(Problem statement): Please output the listing exactly as it stands, but omit any images.
(Data extracts begins)
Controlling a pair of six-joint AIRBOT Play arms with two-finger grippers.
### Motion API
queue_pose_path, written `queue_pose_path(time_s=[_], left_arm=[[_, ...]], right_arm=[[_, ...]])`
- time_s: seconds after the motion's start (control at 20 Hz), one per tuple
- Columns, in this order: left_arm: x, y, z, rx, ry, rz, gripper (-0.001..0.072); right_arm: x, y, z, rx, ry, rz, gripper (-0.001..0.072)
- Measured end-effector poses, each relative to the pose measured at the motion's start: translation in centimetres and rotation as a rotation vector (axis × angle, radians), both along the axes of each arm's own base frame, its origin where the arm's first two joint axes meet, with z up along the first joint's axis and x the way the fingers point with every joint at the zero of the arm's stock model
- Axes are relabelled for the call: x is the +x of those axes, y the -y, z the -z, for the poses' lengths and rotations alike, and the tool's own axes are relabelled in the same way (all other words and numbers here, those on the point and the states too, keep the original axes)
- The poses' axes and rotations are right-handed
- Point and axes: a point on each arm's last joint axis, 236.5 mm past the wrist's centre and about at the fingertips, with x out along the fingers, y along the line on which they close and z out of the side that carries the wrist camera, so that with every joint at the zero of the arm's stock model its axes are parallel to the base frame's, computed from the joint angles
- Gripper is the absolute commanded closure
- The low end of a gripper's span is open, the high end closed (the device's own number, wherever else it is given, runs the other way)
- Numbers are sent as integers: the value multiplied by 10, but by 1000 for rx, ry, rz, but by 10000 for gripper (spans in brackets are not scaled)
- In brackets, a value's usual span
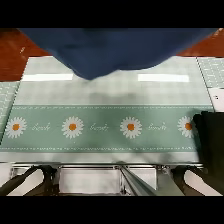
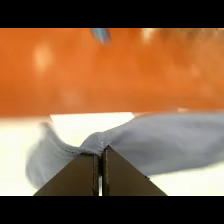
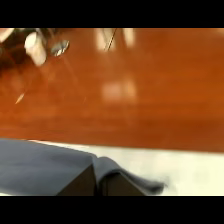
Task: Fold the shirts.
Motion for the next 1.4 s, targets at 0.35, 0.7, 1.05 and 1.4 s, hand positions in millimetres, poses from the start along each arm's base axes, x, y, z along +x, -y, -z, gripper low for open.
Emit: queue_pose_path(time_s=[0.35,0.7,1.05,1.4], left_arm=[[-110,0,-105,183,286,-190,680],[-198,-2,-98,307,289,-291,680],[-134,-33,43,374,-152,-325,680],[5,-21,226,364,-546,-221,680]], right_arm=[[-124,-11,-60,-173,146,108,691],[-209,-20,-52,-228,141,174,691],[-171,-9,54,-144,-178,145,691],[-54,15,222,12,-509,87,691]])
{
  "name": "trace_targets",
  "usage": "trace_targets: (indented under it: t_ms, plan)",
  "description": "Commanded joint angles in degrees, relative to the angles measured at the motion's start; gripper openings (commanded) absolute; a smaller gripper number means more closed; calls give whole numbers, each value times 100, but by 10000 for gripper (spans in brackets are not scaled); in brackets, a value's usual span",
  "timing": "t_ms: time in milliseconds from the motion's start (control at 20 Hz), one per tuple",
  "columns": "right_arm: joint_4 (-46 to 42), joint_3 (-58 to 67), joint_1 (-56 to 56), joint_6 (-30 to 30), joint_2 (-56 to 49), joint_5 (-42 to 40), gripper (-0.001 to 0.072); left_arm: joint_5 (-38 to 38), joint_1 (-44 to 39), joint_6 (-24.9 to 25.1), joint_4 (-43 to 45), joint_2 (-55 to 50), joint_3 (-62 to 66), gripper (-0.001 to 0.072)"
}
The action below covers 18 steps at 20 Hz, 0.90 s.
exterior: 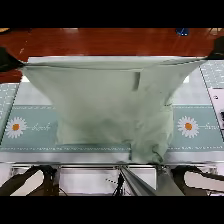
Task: Fold the shirts.
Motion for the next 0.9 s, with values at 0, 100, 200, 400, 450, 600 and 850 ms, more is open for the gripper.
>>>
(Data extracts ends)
(Response below):
Controlling a pair of six-joint AIRBOT Play arms with two-finger grippers.
### Motion API
queue_pose_path, written `queue_pose_path(time_s=[_], left_arm=[[_, ...]], right_arm=[[_, ...]])`
- time_s: seconds after the motion's start (control at 20 Hz), one per tuple
- Columns, in this order: left_arm: x, y, z, rx, ry, rz, gripper (-0.001..0.072); right_arm: x, y, z, rx, ry, rz, gripper (-0.001..0.072)
- Measured end-effector poses, each relative to the pose measured at the motion's start: translation in centimetres and rotation as a rotation vector (axis × angle, radians), both along the axes of each arm's own base frame, its origin where the arm's first two joint axes meet, with z up along the first joint's axis and x the way the fingers point with every joint at the zero of the arm's stock model
- Axes are relabelled for the call: x is the +x of those axes, y the -y, z the -z, for the poses' lengths and rotations alike, and the tool's own axes are relabelled in the same way (all other words and numbers here, those on the point and the states too, keep the original axes)
- The poses' axes and rotations are right-handed
- Point and axes: a point on each arm's last joint axis, 236.5 mm past the wrist's centre and about at the fingertips, with x out along the fingers, y along the line on which they close and z out of the side that carries the wrist camera, so that with every joint at the zero of the arm's stock model its axes are parallel to the base frame's, computed from the joint angles
- Gripper is the absolute commanded closure
- The low end of a gripper's span is open, the high end closed (the device's own number, wherever else it is given, runs the other way)
- Numbers are sent as integers: the value multiplied by 10, but by 1000 for rx, ry, rz, but by 10000 for gripper (spans in brackets are not scaled)
- In brackets, a value's usual span
Task: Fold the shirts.
Motion for the next 1.4 s, targets at 0.35, 0.7, 1.05 and 1.4 s, hand positions in millimetres, poses from the start along each arm's base axes, x, y, z along +x, -y, -z, gripper low for open.
Emit: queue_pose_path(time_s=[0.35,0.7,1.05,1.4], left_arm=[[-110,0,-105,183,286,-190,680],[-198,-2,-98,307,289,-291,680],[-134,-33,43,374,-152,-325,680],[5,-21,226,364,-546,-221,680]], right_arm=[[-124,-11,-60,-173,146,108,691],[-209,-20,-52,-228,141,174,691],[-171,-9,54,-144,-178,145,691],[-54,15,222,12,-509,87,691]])
{
  "name": "trace_targets",
  "usage": "trace_targets: (indented under it: t_ms, plan)",
  "description": "Commanded joint angles in degrees, relative to the angles measured at the motion's start; gripper openings (commanded) absolute; a smaller gripper number means more closed; calls give whole numbers, each value times 100, but by 10000 for gripper (spans in brackets are not scaled); in brackets, a value's usual span",
  "timing": "t_ms: time in milliseconds from the motion's start (control at 20 Hz), one per tuple",
  "columns": "right_arm: joint_4 (-46 to 42), joint_3 (-58 to 67), joint_1 (-56 to 56), joint_6 (-30 to 30), joint_2 (-56 to 49), joint_5 (-42 to 40), gripper (-0.001 to 0.072); left_arm: joint_5 (-38 to 38), joint_1 (-44 to 39), joint_6 (-24.9 to 25.1), joint_4 (-43 to 45), joint_2 (-55 to 50), joint_3 (-62 to 66), gripper (-0.001 to 0.072)"
}
The action below covers 18 steps at 20 Hz, 0.90 s.
exterior: 
Task: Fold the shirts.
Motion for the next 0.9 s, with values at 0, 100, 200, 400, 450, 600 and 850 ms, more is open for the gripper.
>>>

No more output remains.